2018-06-24 22:13:17,811 - DEBUG - makedhcp -n [Passed]
2018-06-24 22:13:18,746 - DEBUG - makedhcp -a [Passed]
2018-06-24 22:13:18,800 - DEBUG - systemctl start ntpd [Passed]
2018-06-24 22:13:19,353 - DEBUG - makeconservercf [Passed]
2018-06-24 22:13:19,449 - DEBUG - systemctl start conserver [Passed]

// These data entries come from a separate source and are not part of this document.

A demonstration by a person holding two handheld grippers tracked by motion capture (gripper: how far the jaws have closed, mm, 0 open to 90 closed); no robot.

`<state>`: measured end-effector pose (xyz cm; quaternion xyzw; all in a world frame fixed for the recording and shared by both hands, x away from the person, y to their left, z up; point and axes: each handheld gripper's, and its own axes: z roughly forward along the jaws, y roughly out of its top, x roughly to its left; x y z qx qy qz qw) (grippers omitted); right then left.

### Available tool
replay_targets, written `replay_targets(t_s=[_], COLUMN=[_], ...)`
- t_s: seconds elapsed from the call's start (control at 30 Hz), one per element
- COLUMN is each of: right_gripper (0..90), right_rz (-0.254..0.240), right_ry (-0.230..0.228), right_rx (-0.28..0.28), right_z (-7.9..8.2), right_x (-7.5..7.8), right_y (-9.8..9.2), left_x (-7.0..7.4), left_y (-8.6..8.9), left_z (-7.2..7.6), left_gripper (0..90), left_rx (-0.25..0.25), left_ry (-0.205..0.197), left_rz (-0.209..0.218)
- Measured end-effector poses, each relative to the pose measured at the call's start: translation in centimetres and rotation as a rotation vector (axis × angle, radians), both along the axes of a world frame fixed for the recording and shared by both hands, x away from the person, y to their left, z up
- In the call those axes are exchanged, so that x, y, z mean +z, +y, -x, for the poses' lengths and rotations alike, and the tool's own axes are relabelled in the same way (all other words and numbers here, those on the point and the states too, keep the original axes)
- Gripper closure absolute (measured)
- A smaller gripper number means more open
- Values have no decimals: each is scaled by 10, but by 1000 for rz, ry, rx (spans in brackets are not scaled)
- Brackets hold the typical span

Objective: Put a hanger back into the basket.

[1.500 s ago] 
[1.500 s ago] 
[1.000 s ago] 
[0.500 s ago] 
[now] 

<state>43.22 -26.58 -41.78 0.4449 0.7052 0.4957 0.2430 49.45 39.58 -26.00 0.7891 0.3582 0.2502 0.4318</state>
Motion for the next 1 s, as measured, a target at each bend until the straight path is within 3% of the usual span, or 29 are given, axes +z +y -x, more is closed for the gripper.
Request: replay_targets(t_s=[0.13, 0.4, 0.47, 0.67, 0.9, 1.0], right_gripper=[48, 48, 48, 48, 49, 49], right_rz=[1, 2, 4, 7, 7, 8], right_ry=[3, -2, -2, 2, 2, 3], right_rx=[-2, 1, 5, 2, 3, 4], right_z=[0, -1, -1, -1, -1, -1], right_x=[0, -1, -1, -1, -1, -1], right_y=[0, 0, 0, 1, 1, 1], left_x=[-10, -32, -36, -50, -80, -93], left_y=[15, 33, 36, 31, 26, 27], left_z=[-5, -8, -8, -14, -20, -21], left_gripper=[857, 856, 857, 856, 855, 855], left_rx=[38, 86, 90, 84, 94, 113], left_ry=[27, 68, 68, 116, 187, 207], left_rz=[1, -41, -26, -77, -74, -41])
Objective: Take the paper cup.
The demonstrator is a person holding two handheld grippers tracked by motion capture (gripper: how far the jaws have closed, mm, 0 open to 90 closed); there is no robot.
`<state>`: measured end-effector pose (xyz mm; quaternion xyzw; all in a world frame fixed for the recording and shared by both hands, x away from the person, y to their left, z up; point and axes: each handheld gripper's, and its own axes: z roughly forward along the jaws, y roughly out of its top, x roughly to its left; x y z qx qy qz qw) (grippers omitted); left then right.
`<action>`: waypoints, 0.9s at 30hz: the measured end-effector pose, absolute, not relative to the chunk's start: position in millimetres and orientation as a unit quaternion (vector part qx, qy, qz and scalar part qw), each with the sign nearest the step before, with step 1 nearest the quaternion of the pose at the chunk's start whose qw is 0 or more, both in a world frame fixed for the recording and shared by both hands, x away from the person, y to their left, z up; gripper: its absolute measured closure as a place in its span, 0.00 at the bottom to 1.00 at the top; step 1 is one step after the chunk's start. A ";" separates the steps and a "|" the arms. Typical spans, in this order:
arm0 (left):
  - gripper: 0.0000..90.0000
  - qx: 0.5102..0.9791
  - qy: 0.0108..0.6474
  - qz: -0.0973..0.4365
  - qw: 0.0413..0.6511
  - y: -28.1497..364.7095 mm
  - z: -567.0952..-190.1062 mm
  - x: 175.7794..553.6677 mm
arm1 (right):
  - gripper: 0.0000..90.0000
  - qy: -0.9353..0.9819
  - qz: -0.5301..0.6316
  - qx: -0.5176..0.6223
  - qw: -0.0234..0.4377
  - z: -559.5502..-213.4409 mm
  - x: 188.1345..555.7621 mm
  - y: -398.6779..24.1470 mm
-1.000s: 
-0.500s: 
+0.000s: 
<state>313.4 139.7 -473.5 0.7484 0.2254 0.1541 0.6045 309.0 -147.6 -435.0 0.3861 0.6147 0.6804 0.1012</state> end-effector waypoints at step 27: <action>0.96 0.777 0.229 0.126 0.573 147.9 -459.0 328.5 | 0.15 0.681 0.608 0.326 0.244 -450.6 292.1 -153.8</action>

Activate Backup xCAT Management Node to be Primary Management Node

  1. Install xCAT on backup xCAT management node xcatmn2 with local disk
  2. Switch to PostgreSQL database
  3. Disable and deactivate services using xcatha.py -d on both xcatmn2 and xcatmn1
  4. Remove Virtual IP from primary xCAT Management Node xcatmn1:

    ip addr del 10.5.106.7/8 dev eth0:0
  5. Configure Virtual IP on xcatmn2
  6. Add Virtual IP into /etc/hosts file :

    10.5.106.7 xcatmn1 xcatmn1.cluster.com
  7. Connect the following xCAT directories to shared data on xcatmn2:

    /etc/xcat
    /install
    ~/.xcat
    /var/lib/pgsql
    /tftpboot
  8. Add static management node network interface IP 10.5.106.5 into PostgreSQL configuration file

    1. Add 10.5.106.5 into /var/lib/pgsql/data/pg_hba.conf:

      host    all          all        10.5.106.5/32      md5
    2. Add 10.5.106.5 into listen_addresses variable in /var/lib/pgsql/data/postgresql.conf:

      listen_addresses = 'localhost,10.5.106.7,10.5.106.70,10.5.105.5'
  9. Use xcatha.py -a to start all related services on xcatmn2
  10. Modify provision network entry mgtifname as eth0:0:

    tabedit networks
    "10_0_0_0-255_0_0_0","10.0.0.0","255.0.0.0","eth0:0","10.0.0.103",,"<xcatmaster>",,,,,,,,,,,"1500",,

Unplanned failover: primary xCAT management node is not accessible

If primary xCAT management node becomes not accessible before being deactivated and backup xCAT management node is activated, it is recommended that the primary node is disconnected from the network before being rebooted. This will ensure that when services are started on reboot, they do not interfere with the same services running on the backup xCAT management node.